◆ YOUR INSTRUCTIONS:
In the data below, the answer is the run of lines from the line containing "<point>708,563</point>" through the line containing "<point>1104,596</point>", both included; print it exactly and nothing else.

◆ Extracted records:
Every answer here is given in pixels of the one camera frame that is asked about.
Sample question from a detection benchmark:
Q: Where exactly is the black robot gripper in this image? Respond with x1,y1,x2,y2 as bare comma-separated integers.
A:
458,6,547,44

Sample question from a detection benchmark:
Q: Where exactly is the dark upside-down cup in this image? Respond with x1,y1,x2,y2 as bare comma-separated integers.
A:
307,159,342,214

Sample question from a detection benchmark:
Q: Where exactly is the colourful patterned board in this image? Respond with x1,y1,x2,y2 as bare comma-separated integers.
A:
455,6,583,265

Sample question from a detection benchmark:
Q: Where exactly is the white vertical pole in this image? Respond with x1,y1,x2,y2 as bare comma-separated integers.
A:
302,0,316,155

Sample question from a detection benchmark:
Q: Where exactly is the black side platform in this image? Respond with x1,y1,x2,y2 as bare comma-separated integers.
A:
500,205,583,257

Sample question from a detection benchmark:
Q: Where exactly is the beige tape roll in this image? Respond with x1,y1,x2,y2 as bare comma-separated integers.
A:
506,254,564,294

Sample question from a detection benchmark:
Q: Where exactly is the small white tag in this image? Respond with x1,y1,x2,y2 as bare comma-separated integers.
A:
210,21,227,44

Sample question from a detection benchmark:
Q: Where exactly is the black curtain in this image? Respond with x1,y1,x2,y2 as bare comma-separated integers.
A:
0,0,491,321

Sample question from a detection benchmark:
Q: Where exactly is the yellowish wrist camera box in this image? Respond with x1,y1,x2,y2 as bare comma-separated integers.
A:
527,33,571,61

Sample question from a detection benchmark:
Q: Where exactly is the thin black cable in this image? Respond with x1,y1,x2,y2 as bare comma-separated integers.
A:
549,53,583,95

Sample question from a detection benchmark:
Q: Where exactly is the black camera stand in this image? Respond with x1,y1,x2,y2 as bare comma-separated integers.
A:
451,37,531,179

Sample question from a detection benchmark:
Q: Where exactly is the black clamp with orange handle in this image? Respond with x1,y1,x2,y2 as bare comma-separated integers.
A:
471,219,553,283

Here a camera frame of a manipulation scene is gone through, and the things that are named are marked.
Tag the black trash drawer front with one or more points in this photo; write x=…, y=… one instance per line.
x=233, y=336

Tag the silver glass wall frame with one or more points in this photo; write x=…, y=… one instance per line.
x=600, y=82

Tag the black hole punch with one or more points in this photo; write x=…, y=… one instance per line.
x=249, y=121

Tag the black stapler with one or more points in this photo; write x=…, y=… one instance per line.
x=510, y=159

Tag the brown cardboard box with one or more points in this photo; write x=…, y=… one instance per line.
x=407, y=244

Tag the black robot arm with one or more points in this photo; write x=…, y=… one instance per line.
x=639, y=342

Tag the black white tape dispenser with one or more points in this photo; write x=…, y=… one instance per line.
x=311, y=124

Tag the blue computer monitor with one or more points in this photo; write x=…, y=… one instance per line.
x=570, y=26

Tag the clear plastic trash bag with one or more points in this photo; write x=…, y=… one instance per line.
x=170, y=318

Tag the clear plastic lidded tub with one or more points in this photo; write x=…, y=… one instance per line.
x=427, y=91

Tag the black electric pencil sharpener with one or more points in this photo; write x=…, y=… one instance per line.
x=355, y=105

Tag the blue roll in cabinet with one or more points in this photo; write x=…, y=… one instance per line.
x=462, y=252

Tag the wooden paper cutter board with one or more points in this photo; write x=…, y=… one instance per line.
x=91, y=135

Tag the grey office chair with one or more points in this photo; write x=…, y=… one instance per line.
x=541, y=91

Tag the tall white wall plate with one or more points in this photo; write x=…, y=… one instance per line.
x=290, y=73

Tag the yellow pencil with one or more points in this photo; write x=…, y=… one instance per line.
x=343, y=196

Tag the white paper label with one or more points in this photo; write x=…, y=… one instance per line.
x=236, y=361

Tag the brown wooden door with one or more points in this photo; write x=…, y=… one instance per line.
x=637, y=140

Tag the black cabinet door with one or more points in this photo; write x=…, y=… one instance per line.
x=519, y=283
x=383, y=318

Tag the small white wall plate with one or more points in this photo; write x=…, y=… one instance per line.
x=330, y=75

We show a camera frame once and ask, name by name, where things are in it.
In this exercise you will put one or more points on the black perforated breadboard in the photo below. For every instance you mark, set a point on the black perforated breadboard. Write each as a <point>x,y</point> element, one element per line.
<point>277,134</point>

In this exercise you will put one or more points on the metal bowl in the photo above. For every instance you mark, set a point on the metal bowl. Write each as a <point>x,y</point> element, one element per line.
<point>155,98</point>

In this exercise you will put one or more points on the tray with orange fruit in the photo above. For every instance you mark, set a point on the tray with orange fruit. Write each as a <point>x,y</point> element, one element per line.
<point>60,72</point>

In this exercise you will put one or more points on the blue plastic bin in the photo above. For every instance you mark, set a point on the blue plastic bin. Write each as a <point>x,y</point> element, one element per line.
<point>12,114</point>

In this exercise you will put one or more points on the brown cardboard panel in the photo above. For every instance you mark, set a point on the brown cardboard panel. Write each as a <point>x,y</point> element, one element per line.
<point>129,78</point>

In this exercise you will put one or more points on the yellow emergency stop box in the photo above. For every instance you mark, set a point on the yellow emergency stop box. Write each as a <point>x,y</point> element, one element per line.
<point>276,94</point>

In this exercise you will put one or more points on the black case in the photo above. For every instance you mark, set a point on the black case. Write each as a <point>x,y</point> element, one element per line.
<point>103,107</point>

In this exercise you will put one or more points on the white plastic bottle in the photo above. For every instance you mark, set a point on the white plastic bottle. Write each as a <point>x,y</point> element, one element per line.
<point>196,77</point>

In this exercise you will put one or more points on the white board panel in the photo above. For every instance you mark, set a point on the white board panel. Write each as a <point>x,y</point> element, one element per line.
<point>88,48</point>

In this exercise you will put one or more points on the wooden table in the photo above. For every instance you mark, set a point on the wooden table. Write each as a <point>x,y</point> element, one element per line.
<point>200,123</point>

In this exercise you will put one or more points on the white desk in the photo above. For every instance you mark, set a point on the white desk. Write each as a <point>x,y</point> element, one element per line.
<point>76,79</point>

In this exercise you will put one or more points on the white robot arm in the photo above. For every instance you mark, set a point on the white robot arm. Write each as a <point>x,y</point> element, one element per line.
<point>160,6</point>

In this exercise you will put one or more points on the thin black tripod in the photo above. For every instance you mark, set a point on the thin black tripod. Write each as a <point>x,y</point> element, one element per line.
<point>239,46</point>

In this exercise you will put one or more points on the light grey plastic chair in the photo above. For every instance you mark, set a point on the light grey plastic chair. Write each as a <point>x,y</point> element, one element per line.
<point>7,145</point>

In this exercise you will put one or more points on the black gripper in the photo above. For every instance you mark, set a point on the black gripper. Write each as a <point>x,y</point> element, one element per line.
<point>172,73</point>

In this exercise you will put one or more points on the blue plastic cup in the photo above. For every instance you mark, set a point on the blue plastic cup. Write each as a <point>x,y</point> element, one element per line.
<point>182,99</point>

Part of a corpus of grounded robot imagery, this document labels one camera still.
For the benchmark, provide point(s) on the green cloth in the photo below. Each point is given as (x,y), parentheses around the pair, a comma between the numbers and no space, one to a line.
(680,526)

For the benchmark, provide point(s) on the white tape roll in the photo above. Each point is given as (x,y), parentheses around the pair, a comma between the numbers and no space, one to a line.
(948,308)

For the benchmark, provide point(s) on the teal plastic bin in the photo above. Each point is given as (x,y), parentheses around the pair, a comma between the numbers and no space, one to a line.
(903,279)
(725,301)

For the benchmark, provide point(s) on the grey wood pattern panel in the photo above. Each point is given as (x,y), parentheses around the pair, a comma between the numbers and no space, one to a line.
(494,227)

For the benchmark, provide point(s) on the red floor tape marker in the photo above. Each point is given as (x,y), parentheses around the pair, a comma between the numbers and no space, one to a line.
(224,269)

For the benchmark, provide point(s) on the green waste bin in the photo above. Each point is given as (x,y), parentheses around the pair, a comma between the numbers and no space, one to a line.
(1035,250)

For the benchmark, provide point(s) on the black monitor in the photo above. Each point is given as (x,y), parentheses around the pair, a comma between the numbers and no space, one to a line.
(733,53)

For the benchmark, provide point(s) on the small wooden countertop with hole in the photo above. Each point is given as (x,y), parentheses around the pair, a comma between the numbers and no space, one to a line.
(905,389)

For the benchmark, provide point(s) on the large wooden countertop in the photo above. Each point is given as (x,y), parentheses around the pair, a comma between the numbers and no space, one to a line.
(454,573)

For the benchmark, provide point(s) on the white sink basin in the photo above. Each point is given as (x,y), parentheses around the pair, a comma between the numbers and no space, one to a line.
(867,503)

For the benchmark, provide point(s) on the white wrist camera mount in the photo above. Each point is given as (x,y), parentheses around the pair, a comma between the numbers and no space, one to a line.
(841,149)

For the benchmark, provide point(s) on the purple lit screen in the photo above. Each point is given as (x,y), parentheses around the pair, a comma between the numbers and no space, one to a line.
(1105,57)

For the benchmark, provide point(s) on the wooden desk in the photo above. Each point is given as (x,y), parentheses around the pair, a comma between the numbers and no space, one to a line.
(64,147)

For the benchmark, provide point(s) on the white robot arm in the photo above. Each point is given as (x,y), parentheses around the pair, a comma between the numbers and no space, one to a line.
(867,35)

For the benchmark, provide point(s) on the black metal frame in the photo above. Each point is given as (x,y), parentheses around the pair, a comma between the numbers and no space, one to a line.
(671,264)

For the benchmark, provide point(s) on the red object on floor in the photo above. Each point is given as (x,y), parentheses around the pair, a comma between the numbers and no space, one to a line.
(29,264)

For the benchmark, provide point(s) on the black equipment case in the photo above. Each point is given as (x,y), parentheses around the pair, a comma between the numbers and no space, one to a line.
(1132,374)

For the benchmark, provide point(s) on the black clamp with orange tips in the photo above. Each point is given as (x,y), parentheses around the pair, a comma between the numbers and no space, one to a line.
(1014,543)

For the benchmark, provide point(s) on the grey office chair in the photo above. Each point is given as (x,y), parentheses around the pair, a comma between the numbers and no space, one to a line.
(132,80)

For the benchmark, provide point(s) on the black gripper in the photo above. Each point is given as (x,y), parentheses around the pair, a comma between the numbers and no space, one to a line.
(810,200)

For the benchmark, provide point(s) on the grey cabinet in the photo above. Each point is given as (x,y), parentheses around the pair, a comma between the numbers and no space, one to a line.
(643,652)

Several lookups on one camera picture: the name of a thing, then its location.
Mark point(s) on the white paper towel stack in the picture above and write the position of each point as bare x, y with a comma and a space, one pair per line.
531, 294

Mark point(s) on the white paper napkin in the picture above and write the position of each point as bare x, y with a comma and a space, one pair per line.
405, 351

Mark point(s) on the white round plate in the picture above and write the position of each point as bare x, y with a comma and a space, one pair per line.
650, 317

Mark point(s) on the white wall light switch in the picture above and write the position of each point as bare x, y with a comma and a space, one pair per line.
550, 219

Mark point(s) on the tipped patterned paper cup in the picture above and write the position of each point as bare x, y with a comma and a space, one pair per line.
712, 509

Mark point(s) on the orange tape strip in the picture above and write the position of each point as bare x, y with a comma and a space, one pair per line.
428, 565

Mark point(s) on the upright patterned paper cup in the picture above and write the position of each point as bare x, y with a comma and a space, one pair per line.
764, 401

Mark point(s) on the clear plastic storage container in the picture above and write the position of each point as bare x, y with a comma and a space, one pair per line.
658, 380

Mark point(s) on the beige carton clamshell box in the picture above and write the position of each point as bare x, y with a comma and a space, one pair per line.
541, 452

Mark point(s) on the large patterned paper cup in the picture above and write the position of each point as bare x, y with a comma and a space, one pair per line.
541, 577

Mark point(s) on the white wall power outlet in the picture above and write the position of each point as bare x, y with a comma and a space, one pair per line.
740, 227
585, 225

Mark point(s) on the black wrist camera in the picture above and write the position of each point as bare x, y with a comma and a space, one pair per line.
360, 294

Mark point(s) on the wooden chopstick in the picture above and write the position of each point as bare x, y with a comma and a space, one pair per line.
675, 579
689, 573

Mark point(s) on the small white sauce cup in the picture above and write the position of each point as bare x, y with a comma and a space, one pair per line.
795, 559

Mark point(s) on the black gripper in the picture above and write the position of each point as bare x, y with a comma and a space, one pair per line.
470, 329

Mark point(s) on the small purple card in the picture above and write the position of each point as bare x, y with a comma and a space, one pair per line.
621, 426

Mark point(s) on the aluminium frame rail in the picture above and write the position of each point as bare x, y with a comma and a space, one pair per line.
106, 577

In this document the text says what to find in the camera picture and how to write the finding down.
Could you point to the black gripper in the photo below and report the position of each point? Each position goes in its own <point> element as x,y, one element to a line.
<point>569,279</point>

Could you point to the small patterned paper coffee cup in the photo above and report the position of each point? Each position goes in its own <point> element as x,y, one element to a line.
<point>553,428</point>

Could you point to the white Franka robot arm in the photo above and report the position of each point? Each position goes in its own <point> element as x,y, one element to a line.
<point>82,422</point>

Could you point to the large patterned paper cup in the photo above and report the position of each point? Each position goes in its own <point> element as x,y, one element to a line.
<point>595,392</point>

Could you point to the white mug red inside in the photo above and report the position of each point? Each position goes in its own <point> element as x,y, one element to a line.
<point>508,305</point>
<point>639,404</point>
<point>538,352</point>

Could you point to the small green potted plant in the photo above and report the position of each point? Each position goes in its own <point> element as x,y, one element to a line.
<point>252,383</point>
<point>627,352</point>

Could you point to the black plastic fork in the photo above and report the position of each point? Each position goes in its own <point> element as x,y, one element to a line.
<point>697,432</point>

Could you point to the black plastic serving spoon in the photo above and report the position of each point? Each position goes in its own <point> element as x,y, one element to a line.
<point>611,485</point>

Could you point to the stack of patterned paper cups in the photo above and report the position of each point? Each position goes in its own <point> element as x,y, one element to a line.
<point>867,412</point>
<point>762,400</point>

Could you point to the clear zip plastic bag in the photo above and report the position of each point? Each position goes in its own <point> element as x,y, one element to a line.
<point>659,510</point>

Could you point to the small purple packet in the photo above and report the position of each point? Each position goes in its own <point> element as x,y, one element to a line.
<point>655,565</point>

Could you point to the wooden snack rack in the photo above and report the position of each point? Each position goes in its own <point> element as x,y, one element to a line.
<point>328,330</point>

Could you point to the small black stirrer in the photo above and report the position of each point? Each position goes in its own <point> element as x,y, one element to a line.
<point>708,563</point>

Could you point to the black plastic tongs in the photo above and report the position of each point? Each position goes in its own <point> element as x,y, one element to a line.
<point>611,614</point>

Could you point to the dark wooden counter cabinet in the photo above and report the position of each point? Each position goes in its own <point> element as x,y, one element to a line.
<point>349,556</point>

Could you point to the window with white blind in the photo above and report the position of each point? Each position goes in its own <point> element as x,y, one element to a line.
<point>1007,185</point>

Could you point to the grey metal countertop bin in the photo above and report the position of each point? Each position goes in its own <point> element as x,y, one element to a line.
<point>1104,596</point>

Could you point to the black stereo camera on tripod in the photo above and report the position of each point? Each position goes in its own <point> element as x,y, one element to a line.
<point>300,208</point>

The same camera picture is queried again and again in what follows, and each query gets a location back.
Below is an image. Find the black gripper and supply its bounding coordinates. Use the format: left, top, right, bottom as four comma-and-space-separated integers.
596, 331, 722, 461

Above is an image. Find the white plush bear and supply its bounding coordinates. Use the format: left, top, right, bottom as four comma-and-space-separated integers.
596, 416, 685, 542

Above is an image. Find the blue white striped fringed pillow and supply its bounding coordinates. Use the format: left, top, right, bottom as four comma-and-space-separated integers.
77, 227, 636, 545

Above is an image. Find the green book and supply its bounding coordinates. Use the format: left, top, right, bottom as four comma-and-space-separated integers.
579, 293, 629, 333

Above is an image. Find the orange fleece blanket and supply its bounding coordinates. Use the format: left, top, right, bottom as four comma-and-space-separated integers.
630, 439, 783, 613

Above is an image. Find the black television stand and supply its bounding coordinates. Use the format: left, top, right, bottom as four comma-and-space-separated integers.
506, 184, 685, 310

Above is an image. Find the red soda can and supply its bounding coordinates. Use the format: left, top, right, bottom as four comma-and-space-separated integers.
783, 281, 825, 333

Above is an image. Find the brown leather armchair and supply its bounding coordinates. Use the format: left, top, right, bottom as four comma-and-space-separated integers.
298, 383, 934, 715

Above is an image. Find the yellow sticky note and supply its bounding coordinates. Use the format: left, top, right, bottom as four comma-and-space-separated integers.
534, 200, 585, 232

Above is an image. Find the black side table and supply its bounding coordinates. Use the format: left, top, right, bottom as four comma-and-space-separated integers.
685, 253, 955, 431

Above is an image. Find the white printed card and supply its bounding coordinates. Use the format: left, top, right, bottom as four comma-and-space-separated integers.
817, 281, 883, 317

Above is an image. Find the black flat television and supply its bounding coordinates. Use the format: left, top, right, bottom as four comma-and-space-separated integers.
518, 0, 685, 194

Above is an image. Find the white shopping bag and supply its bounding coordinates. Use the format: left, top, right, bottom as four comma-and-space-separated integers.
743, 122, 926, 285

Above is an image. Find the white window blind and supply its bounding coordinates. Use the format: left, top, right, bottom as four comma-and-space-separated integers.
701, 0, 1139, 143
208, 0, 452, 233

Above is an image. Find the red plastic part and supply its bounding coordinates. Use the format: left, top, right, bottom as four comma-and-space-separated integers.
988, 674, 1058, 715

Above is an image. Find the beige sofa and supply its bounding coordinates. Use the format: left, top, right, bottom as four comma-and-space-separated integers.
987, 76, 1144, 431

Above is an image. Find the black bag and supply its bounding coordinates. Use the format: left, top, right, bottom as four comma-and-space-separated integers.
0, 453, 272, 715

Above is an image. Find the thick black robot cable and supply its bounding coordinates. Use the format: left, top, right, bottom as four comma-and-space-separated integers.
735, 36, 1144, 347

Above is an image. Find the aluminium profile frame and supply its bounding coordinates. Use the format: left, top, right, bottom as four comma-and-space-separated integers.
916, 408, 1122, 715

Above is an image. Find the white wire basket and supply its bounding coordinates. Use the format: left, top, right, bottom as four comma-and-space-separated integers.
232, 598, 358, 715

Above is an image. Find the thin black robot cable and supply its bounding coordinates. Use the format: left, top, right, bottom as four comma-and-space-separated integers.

◆ YOUR SOLUTION:
<point>708,563</point>

Could you point to the black plastic tongs in the photo above and report the position of each point? Each position goes in its own <point> element as x,y, one element to a line.
<point>611,614</point>

Could you point to the dark wooden counter cabinet in the photo above and report the position of each point? Each position goes in its own <point> element as x,y, one element to a line.
<point>349,556</point>

Could you point to the window with white blind in the photo above and report the position of each point? Each position goes in its own <point> element as x,y, one element to a line.
<point>1007,185</point>

Could you point to the grey metal countertop bin in the photo above and report the position of each point? Each position goes in its own <point> element as x,y, one element to a line.
<point>1104,596</point>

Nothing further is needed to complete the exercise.